### What the task requires
Check each line of the data, and copy those where "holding" appears.

### Records from a dataset
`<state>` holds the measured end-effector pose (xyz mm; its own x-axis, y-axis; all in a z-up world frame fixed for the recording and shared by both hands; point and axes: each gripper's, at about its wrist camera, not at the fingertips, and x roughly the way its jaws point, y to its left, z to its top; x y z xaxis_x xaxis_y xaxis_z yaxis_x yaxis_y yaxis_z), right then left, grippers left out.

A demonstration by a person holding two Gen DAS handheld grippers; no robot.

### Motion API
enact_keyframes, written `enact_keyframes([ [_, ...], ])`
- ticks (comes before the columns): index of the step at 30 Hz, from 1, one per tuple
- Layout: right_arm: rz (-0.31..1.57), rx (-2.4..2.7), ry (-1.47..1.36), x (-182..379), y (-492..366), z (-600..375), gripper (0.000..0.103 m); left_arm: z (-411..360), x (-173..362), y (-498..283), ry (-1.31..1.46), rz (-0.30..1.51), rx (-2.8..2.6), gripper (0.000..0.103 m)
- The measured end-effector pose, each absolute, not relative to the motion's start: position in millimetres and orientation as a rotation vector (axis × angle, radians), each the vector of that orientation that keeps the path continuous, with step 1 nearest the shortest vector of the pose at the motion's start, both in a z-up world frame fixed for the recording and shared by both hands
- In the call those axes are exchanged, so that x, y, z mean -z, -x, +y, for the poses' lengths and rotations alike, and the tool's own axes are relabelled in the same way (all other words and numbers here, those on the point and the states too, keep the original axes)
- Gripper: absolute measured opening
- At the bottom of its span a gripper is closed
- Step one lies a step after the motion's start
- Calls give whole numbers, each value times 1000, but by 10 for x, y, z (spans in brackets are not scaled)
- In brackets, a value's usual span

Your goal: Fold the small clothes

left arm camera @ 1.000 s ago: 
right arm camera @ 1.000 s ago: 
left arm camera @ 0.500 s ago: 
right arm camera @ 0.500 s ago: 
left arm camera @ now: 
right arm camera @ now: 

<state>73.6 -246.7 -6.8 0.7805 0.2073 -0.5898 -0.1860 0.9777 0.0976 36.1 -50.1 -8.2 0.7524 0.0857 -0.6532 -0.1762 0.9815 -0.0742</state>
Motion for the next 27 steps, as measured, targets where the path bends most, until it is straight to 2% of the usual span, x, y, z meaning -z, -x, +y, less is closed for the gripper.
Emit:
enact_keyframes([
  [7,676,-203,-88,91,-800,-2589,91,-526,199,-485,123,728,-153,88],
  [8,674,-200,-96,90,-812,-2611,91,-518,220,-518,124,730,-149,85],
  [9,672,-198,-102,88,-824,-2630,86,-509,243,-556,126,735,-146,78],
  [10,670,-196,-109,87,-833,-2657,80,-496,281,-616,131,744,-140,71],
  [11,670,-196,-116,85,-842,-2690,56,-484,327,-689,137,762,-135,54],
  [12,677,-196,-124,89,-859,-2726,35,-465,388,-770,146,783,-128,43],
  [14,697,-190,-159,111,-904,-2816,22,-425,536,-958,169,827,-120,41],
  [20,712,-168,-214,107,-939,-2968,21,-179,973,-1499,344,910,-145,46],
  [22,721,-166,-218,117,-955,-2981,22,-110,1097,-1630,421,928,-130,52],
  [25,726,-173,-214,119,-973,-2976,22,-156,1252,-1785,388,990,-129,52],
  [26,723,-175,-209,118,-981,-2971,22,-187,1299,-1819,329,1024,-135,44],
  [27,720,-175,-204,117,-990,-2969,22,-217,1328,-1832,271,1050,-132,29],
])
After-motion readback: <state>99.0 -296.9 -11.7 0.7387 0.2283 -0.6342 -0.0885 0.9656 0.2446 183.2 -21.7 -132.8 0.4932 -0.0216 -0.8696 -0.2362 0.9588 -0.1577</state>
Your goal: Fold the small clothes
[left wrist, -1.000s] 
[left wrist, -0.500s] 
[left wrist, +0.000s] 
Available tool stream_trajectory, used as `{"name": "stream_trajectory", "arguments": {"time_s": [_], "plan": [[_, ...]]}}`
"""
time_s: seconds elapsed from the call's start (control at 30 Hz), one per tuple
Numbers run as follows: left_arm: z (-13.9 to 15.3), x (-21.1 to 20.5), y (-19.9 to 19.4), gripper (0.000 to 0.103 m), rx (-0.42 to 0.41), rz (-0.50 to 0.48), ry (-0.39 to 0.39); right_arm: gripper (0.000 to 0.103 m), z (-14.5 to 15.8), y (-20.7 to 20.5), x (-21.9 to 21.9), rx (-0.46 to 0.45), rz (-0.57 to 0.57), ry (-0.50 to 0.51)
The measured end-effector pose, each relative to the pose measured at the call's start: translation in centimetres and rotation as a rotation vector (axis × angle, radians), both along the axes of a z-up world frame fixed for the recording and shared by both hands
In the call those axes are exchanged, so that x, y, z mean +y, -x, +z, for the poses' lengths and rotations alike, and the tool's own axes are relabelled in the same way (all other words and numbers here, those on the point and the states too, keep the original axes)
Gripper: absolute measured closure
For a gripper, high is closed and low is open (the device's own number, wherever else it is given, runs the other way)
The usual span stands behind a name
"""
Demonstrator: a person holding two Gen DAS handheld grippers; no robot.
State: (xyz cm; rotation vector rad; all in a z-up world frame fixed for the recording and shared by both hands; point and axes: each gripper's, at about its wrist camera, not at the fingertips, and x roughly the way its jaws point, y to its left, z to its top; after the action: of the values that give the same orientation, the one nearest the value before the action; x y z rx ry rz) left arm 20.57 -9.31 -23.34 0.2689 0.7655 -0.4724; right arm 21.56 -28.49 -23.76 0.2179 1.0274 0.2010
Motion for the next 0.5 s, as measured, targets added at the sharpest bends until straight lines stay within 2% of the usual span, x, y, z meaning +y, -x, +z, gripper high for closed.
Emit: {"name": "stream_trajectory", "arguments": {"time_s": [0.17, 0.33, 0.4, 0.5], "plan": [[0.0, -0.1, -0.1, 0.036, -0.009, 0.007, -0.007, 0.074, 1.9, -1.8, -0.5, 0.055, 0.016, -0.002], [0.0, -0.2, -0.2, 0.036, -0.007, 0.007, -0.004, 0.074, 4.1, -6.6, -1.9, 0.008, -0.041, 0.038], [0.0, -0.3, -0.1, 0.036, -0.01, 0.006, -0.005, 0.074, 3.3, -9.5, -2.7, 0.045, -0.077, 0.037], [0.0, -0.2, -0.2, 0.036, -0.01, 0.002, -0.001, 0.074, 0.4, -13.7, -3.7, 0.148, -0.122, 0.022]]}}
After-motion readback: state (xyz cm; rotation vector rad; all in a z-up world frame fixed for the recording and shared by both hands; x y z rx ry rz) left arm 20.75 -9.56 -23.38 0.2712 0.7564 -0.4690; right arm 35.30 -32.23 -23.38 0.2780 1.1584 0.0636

### Task solution
A demonstration by a person holding two Gen DAS handheld grippers; no robot.
Demonstrator: a person holding two Gen DAS handheld grippers; no robot.

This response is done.